• _Exercise_
Copy every line from the records below that carries the word "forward".

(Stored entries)
- - - -
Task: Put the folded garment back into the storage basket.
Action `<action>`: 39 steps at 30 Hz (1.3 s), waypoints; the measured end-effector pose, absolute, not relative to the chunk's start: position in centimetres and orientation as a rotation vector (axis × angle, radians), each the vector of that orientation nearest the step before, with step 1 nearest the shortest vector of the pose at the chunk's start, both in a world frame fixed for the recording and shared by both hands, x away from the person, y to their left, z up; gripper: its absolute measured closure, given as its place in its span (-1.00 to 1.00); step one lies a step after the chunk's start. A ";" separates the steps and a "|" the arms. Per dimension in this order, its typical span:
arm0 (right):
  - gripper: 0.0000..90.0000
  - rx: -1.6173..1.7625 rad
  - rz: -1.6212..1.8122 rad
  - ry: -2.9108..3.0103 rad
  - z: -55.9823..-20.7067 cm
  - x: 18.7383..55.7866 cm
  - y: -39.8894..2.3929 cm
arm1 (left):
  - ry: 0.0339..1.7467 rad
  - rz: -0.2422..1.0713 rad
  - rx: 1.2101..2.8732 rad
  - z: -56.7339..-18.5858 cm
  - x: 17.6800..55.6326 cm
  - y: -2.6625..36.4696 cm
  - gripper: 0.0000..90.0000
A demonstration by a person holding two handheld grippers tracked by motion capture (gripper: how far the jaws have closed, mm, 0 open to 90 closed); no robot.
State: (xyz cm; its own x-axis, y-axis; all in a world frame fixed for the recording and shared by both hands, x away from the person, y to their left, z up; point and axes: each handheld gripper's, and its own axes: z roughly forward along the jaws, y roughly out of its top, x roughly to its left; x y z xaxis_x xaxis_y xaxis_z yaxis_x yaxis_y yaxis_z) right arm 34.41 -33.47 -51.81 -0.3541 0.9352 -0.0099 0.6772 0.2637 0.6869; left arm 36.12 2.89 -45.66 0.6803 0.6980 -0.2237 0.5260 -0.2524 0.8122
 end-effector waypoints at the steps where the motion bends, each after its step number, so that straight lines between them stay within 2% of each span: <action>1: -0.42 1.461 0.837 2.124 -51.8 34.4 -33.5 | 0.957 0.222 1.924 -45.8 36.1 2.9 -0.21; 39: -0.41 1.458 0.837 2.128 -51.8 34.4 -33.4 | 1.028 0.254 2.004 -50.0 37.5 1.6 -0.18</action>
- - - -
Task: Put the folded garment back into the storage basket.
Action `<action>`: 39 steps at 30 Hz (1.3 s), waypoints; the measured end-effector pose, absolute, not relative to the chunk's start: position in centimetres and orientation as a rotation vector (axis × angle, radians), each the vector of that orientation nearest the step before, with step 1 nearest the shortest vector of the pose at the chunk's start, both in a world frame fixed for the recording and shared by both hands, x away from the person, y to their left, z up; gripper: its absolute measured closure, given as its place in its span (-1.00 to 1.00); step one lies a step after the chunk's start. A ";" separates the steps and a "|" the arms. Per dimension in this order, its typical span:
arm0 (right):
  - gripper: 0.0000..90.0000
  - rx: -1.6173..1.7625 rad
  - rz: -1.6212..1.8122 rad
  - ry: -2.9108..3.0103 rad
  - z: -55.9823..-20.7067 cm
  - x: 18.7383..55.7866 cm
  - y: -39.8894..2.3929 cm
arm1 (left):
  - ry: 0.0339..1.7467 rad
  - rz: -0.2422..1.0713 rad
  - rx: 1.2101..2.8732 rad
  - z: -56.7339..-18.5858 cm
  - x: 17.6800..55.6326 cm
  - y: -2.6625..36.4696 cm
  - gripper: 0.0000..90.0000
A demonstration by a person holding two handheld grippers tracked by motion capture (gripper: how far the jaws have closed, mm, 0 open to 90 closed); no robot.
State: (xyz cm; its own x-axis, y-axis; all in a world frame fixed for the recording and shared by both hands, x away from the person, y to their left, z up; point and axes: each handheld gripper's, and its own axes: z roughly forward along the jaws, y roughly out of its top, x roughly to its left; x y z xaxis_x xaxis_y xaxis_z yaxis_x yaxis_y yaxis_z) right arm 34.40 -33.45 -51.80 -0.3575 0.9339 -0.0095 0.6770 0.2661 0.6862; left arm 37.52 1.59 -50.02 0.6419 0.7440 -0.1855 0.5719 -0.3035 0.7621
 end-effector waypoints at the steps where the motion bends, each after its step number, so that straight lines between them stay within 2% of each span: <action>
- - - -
• _Expected answer_
State: (xyz cm; its own x-axis, y-axis; all in a world frame fixed for the recording and shared by both hands, x away from the person, y to their left, z up; point and axes: each handheld gripper's, and its own axes: z roughly forward along the jaws, y roughly out of its top, x roughly to its left; x y z xaxis_x xaxis_y xaxis_z yaxis_x yaxis_y yaxis_z) right arm 34.41 -33.47 -51.81 -0.3541 0.9352 -0.0099 0.6772 0.2637 0.6869; left arm 36.12 2.89 -45.66 0.6803 0.6980 -0.2237 0.5260 -0.2524 0.8122
State: (xyz cm; its own x-axis, y-axis; all in a world frame fixed for the recording and shared by both hands, x away from the person, y to their left, z up; point and axes: each handheld gripper's, and its own axes: z roughly forward along the jaws, y roughly out of its top, x roughly to its left; x y z xaxis_x xaxis_y xaxis_z yaxis_x yaxis_y yaxis_z) right arm 34.40 -33.45 -51.80 -0.3575 0.9339 -0.0095 0.6770 0.2661 0.6862; left arm 37.52 1.59 -50.02 0.6419 0.7440 -0.1855 0.5719 -0.3035 0.7621

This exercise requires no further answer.